High Voltage Determination and Stabilization for Collinear Laser Spectroscopy Applications

TL;DR

This paper introduces a high-voltage stabilization system and a method to correct field penetration effects in collinear laser spectroscopy, significantly improving measurement precision of nuclear properties.

Contribution

It presents a custom high-voltage divider and feedback loop enabling 100-kHz stability, and a spectroscopic method to quantify and correct field penetration effects.

Findings

Achieved 100-kHz voltage stability in laser spectroscopy.

Quantified and corrected field penetration effects.
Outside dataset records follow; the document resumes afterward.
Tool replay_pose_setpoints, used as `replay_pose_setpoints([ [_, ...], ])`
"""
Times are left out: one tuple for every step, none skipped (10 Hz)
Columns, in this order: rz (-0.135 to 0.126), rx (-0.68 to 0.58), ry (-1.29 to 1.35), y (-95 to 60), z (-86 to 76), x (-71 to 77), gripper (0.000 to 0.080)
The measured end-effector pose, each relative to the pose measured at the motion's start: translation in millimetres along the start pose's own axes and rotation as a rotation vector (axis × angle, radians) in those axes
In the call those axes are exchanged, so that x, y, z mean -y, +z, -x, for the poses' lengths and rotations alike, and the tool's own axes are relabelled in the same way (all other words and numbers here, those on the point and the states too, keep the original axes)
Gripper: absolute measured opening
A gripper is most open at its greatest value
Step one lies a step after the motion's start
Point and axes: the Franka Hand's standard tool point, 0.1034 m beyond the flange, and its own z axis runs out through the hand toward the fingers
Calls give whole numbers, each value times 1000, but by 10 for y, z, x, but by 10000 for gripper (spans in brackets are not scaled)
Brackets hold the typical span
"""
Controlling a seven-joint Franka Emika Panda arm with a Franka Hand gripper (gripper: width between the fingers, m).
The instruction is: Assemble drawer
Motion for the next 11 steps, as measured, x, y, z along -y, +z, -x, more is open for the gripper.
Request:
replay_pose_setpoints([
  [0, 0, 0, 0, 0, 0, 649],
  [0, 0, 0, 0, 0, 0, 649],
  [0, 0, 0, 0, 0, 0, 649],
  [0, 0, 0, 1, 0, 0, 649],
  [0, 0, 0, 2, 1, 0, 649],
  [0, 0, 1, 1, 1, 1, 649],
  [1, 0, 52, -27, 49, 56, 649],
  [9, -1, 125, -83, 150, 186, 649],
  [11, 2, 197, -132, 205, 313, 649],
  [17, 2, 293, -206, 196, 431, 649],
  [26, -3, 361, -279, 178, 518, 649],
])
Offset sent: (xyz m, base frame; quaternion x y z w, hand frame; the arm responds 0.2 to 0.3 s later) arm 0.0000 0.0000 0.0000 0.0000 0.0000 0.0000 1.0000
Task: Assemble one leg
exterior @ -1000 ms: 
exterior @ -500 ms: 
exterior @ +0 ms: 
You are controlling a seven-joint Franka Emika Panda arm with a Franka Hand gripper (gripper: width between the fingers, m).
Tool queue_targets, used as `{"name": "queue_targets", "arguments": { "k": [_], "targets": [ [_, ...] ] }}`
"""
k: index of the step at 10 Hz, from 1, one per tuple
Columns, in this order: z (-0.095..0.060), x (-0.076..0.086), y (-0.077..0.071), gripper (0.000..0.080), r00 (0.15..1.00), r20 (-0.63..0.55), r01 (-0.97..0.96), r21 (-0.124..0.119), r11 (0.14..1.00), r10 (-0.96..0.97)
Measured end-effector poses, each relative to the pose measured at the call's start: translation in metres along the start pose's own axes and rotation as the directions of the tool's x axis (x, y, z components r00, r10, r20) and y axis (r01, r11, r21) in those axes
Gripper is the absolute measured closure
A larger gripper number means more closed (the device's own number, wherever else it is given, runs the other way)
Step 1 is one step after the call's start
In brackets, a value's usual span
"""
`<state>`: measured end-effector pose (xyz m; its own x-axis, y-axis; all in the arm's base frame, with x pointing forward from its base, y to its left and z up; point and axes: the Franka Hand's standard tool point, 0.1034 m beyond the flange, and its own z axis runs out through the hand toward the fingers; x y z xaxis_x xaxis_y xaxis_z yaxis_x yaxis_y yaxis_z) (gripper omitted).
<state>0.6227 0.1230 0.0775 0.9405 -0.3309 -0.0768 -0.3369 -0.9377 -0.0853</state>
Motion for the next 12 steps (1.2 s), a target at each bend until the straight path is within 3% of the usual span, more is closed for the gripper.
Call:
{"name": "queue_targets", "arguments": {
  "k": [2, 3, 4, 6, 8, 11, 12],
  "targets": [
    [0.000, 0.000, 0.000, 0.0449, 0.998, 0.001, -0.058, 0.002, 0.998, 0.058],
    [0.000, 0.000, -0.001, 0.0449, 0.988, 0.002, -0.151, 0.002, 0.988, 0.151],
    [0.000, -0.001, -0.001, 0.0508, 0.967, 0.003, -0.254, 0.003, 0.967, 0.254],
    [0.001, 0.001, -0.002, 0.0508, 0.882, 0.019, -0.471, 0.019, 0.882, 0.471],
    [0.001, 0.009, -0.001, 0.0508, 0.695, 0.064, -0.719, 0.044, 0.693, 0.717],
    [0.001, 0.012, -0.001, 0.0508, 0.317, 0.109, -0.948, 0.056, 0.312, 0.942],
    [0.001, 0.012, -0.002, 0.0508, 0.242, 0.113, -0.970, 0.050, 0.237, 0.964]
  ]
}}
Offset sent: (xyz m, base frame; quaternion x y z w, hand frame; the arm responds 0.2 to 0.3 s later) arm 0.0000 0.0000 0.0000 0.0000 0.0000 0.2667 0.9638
Enhanced accuracy in isotope shift and hyperfine splitting measurements.

Abstract

Fast beam collinear laser spectroscopy is the established method to investigate nuclear ground state properties such as the spin, the electromagnetic moments, and the charge radius of exotic nuclei. These are extracted with high precision from atomic observables, i.e., the hyperfine splitting and its the isotope shift, which becomes possible due to a large reduction of the Doppler broadening by compressing the velocity width of the ion beam through electrostatic acceleration. With the advancement of the experimental methods and applied devices, e.g., to measure and stabilize the laser frequency, the acceleration potential became the dominant systematic uncertainty contribution. To overcome this, we present a custom-built high-voltage divider, which was developed and tested at the German metrology institute (PTB), and a feedback loop that enabled collinear laser spectroscopy to be performed at a 100-kHz level. Furthermore, we describe the impact of field penetration into the laser-ion-interaction region. This strongly affects the determined isotope shifts and hyperfine splittings, if Doppler tuning is applied, i.e., the ion beam energy is altered instead of scanning the laser frequency. Using different laser frequencies that were referenced to a frequency comb, the field penetration was extracted laser spectroscopically. This allowed us to define an effective scanning potential to still apply the faster and easier Doppler tuning without introducing systematic deviations.